CREATE TABLE `table` (
   `ID` int(11) NOT NULL AUTO_INCREMENT,
   `FirstName` varchar(255) NOT NULL,
   `LastName` varchar(255) NOT NULL,
   `foreign_key_id` int(11) NOT NULL,
   `foreign_key_id2` int(11) DEFAULT NULL,

   PRIMARY KEY (`ID`),
   KEY `foreign_key_idx` (`foreign_key_id`),
   KEY `foreign_key_2_idx` (`foreign_key_id2`),
   KEY `foreign_key_comp_idx ` (`foreign_key_id`,`foreign_key_id2`),

   CONSTRAINT `foreign_key_idx` FOREIGN KEY (`foreign_key_id`) REFERENCES `table2` (`id`) ON DELETE NO ACTION ON UPDATE NO ACTION,
   CONSTRAINT `foreign_key_2_idx` FOREIGN KEY (`foreign_key_id2`) REFERENCES `table3` (`id`) ON DELETE NO ACTION ON UPDATE NO ACTION,
 ) ENGINE=InnoDB AUTO_INCREMENT=1515998 DEFAULT CHARSET=latin1

EXPLAIN PLANS:
enter image description here

Not sure if important, but table2 has 20 records and table3 also 1 million.

Best Answer

My understanding: The table contains 1M rows of which 250k are returned by the query. There are 500k rows with foreign_key_id = 1 and 500k rows with af.foreign_key_id2 IS NOT NULL.
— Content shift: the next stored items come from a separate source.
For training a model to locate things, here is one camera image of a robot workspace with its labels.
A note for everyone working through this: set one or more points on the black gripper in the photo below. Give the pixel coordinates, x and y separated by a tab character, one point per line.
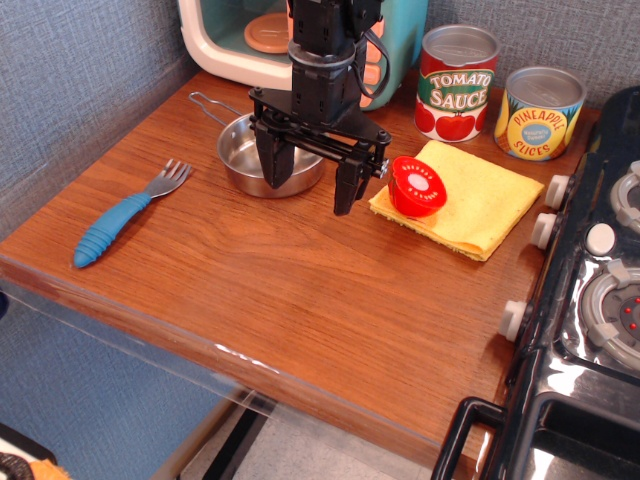
321	114

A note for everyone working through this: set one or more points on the blue handled fork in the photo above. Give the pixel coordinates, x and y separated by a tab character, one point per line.
104	231

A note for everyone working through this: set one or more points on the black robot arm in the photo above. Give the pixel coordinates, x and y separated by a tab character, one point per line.
327	34

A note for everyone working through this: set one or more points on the yellow cloth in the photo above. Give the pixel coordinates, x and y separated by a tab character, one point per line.
484	202

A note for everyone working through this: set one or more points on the small steel pan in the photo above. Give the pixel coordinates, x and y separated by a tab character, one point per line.
250	166

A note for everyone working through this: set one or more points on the red toy tomato half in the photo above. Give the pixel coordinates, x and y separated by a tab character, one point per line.
415	189

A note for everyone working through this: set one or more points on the toy microwave oven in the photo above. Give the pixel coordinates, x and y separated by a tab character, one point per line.
246	42

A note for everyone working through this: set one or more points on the tomato sauce can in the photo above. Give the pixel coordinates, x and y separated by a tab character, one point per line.
456	76

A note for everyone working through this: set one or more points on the pineapple slices can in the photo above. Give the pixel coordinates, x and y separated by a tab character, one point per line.
539	112

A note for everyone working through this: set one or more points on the grey stove knob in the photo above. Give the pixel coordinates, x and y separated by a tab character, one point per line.
542	230
556	191
512	318

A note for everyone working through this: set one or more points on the black toy stove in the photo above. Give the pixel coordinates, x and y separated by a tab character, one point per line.
572	406
The query using full table scan (actually doing full index scan on the PRIMARY key in InnoDB) will read all 1M rows sequentially and check each of them for the conditions.

The query using foreign_key_idx (and it should be the same if it used 'foreign_key_2_idx') has to read 500k rows by "random" order (supposing the rows were inserted or assigned the ID randomly) and check the other condition on them. That means the query reads 500k rows by their primary key from the table - but that means it will probably access 100% of data pages of the table. So in the end the query reads half of the index and all of the table - more data to go through in total and the table is accessed by random seeks, not sequentialy. It should be no surprise that such query is slower than full table scan.
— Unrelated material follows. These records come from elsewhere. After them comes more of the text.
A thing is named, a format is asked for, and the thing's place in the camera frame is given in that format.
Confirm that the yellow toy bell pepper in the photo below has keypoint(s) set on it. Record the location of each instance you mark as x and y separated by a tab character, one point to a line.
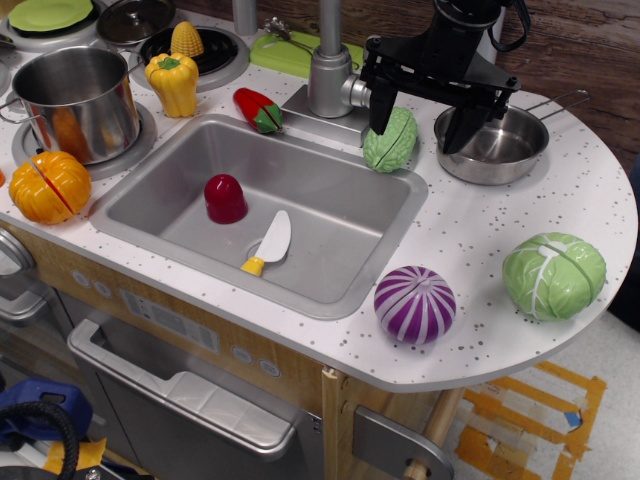
174	79

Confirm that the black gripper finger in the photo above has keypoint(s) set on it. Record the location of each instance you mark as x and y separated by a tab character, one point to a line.
464	123
382	100

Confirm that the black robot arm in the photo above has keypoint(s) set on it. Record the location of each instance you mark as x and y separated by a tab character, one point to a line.
462	7

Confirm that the orange toy pumpkin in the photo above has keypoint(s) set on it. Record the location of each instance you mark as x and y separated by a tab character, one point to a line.
51	187

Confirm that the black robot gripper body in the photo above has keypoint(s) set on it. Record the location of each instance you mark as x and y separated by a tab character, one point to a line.
443	63

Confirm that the grey oven handle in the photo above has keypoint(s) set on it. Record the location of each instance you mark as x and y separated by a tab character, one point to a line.
24	299

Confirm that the metal whisk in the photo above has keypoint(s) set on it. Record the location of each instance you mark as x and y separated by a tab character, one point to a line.
280	30

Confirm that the green toy squash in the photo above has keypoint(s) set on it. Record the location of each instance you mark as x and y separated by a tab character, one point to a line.
387	152

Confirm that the large steel pot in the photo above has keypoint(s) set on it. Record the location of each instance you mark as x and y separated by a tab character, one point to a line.
78	100

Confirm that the black stove burner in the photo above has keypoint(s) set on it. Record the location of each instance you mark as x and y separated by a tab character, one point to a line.
225	57

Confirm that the white toy knife yellow handle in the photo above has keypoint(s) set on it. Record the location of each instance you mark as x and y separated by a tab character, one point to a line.
273	246

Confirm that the green toy cutting board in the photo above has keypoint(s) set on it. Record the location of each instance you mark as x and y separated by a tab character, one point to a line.
270	52

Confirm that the yellow toy corn cob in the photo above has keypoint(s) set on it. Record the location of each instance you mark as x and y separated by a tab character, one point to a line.
186	40

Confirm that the grey toy faucet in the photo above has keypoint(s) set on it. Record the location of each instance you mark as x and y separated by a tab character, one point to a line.
334	103

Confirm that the green plate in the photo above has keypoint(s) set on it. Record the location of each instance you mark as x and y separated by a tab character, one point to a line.
39	16

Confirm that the blue device with black hose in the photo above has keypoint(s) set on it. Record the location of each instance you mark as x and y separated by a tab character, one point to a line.
47	410

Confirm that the small steel frying pan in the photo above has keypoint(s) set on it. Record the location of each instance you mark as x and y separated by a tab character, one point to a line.
501	152

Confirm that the red toy chili pepper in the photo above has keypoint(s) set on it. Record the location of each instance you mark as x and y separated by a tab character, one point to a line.
263	114

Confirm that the steel pot lid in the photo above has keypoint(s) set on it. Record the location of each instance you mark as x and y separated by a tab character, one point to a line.
128	22

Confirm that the purple striped toy onion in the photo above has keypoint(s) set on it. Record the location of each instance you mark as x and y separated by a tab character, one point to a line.
415	305

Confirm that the green toy cabbage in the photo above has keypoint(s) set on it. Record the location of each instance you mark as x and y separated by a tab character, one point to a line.
554	276

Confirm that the grey toy sink basin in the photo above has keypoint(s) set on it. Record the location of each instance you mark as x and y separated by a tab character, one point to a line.
347	220

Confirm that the grey dishwasher door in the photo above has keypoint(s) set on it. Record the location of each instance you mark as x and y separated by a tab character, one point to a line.
183	418

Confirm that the dark red toy vegetable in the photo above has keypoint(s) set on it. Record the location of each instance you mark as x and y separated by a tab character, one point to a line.
224	199
The query going by foreign_key_comp_idx will find the part of the index for foreign_key_id = 1 by ref access method and then fetch its part satisfying af.foreign_key_id2 IS NOT NULL by range access - finding 250k rows which it will then read from the table. Again there is a high probability that it will have to read more than 50% of the table pages but it may just be lucky with the data distribution that it is less than 100% and as a plus it does not have to check the conditions again as they are assured by the index.

What surprises me: usual understanding is that the optimizer will not even want to use an index if it will lead to fetching ~20% of the table rows, prefering full table scan instead as it is usually faster. Your IGNORE INDEX() hints should not change that, thats what FORCE INDEX() hint is for (telling optimizer that the table scan is extremely costly compared to the suggested index).

But maybe if the insert order was not totally random, the statistics and index dives show that (even when the expected rows numbers do not).